Task details:
Search the listing below for lines containing the string "could". Reply with their count only.

==*==

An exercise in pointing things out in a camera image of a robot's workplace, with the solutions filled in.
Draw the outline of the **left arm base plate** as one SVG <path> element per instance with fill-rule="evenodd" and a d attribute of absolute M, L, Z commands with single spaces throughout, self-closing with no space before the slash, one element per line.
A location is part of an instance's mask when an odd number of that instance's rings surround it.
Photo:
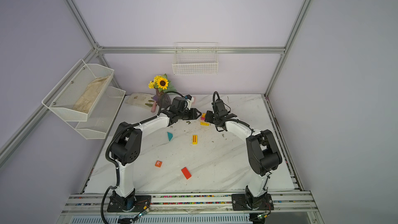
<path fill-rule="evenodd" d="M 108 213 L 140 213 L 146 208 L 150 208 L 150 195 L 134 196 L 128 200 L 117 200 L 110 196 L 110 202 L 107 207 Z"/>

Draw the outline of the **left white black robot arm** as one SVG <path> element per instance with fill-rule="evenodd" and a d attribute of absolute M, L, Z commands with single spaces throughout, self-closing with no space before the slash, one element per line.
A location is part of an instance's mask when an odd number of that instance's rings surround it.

==*==

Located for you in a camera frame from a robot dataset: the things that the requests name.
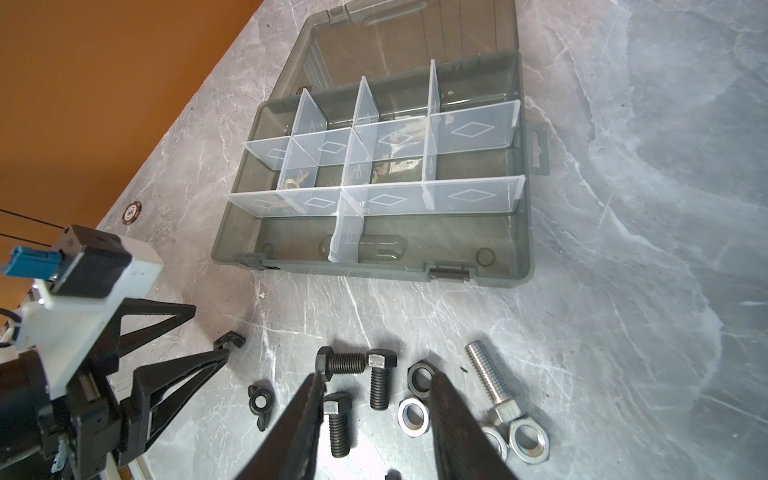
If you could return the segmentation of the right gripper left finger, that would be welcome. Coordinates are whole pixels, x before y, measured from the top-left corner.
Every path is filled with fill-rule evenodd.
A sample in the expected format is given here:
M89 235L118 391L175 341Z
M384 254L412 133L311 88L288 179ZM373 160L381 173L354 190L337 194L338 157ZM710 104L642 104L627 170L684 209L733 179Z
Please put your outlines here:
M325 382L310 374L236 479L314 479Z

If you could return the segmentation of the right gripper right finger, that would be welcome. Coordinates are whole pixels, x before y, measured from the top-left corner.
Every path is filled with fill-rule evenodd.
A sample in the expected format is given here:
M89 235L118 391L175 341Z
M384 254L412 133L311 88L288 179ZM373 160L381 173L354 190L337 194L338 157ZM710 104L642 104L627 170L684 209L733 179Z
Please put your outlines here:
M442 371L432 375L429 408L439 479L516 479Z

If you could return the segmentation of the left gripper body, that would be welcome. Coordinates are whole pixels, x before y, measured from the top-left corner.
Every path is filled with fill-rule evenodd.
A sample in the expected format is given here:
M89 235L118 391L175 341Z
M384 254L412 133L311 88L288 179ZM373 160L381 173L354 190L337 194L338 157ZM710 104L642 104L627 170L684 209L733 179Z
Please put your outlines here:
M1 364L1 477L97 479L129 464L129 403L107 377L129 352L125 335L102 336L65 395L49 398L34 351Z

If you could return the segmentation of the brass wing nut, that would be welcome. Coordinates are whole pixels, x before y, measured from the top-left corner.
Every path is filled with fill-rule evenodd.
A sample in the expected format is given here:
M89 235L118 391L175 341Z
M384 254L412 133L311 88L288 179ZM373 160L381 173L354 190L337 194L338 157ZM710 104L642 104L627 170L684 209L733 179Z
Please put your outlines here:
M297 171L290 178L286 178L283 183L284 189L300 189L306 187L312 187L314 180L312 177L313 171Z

==*==

Response area:
4